When God created the world with sinless man made in His image to rule it, He surveyed the situation, declaring it “very good” (Gen. 1:31). After man rejected God’s authority in a vain attempt to have all God’s blessings without Him, man fell headlong into the dungeon of his own appetites, causing all creation to groan (Rom. 8:22). Now man’s natural self-centered bent is to replace God’s authority for his own. Man’s condition is writ large in nations where God, through the prophet Habakkuk, describes them as those whose “justice and authority originate with themselves” (Hab. 1:7). The end of the line for nations who ride the dark train of self-authority is “human bloodshed and violence . . . cutting off many peoples” (2:8b, 10b, 17b). And why does God say they do it? To build a society, a house high above calamity (2:9), to live lives filled only with pleasure.
Systemic injustice is a sign of a people who do not know their purpose, whose moral authority can no more rise above the dirt of their base appetites than a worm can fly. In rejecting God’s purpose for himself, man placed his own desires on the throne. Multiply that condition over thousands of years and billions of people and we land in a time and place where government sanctions, funds, and celebrates the mass infanticide of preborn boys and girls through abortion as if it were a right.

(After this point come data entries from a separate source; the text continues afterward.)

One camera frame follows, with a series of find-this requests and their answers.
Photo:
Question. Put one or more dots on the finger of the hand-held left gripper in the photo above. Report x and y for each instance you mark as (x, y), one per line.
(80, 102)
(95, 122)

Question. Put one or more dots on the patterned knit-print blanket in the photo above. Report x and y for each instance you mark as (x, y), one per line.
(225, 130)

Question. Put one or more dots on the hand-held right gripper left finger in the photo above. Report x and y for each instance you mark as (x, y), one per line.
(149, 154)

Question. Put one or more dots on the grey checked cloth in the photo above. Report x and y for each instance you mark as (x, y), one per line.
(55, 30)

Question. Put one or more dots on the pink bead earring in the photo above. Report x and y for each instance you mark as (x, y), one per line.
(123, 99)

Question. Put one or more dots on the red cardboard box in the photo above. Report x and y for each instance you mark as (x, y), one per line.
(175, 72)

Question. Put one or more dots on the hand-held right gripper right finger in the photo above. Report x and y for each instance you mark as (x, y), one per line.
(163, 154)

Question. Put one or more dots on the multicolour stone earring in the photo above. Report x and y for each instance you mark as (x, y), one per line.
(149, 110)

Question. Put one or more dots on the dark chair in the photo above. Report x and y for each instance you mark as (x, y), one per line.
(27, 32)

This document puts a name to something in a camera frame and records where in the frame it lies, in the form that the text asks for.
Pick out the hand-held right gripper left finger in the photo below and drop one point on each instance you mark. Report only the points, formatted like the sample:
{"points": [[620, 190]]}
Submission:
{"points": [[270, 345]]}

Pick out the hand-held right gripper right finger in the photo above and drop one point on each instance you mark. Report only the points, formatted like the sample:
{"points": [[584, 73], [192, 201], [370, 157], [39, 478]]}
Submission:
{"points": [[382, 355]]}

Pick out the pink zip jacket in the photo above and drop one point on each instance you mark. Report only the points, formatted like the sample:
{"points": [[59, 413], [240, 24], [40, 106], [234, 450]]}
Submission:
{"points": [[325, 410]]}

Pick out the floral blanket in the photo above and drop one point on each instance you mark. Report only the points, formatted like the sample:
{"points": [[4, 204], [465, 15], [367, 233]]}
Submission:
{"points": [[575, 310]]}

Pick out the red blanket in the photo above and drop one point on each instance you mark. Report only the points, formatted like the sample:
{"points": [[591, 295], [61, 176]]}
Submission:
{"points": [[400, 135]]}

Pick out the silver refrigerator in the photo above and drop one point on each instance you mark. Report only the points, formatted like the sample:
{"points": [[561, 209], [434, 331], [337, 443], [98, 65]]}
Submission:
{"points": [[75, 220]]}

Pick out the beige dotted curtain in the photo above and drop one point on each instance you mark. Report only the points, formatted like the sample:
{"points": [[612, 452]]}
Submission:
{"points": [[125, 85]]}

The only decision-making filter for a people who drink the foul water of self-authority is personal pleasure and pain, their minds interpreting the fickle duo through the distorted spectacles of experience and emotion. When morality is determined this way by a nation, as it is in America, dehumanization, enslavement, and death is the natural outcome. This is how society can insist with the straight face of the judiciary that preborn boys and girls are not persons under the law and therefore can be killed legally via abortion.
Reframing our society into one where all humans, without qualification, are blessed and protected requires submitting to the plans of a heavenly architect.
But since fallen humanity is not just in the dark but is darkness itself, we cannot figure out how we got here, why we are here, nor how we ought to act (Eph. 4:17-20). If we could, there would be no need for Jesus Christ. We need God to show us. He does that by revealing Himself to us through the authority of Scripture.
Scripture begins with the creation story. It makes sense since origin reveals aim. Yet startlingly, man is not the main character. Creation is about God: “In the beginning God” (Gen. 1:1a). Since you and I are not the main character, to know our place in this created order and how we ought to behave means that we must defer to God. Creation is God’s idea. It and everyone in it exists by His decree and is actively sustained by Him (Col. 1:16-17). Furthermore, the world and everyone in it are God’s because the God who commands is the God who owns (Job 41:11). This truth grates against people that deify themselves through radicalized autonomy.
Creation is an act of love, whereby God chose to build a place where beings designed to reflect His character and nature could be in right relationship with each other, the world they were destined to subdue, and the God who made them—forever. But sin blinded mankind to the blessing and responsibility God provided. As an act of mercy, God required man to leave the Garden of Eden lest we grow into ravenous wolves greedily eating of the tree of life, dooming ourselves to an eternal living death, isolated from each other and separated from God (Gen. 3:22ff). This turn of events set God to work again. The story of man’s redemption becomes proverbially the eighth day of creation where God recreates man in His image (Eph. 4:24) through His Word, Jesus (John 1:1, 14).
Rejecting God’s authority and purpose subjects all of creation to the futility of sin (Rom. 8:19-22). The solution is simple: Surrender self-authority to God’s self-disclosure and obey. Or as Jesus says, “Repent, for the kingdom of heaven is at hand” (Matt. 4:17). And what do repentance and obedience look like in a fallen world? Joining God in His mission to redeem it: “Vindicate the weak and fatherless…Rescue the weak and needy; Deliver them out of the hand of the wicked” (Psa. 82:3a, 4).
Serving women and saving lives,
P.S. Keep “looking for new heavens and a new earth, in which righteousness dwells” (2 Pet. 3:13).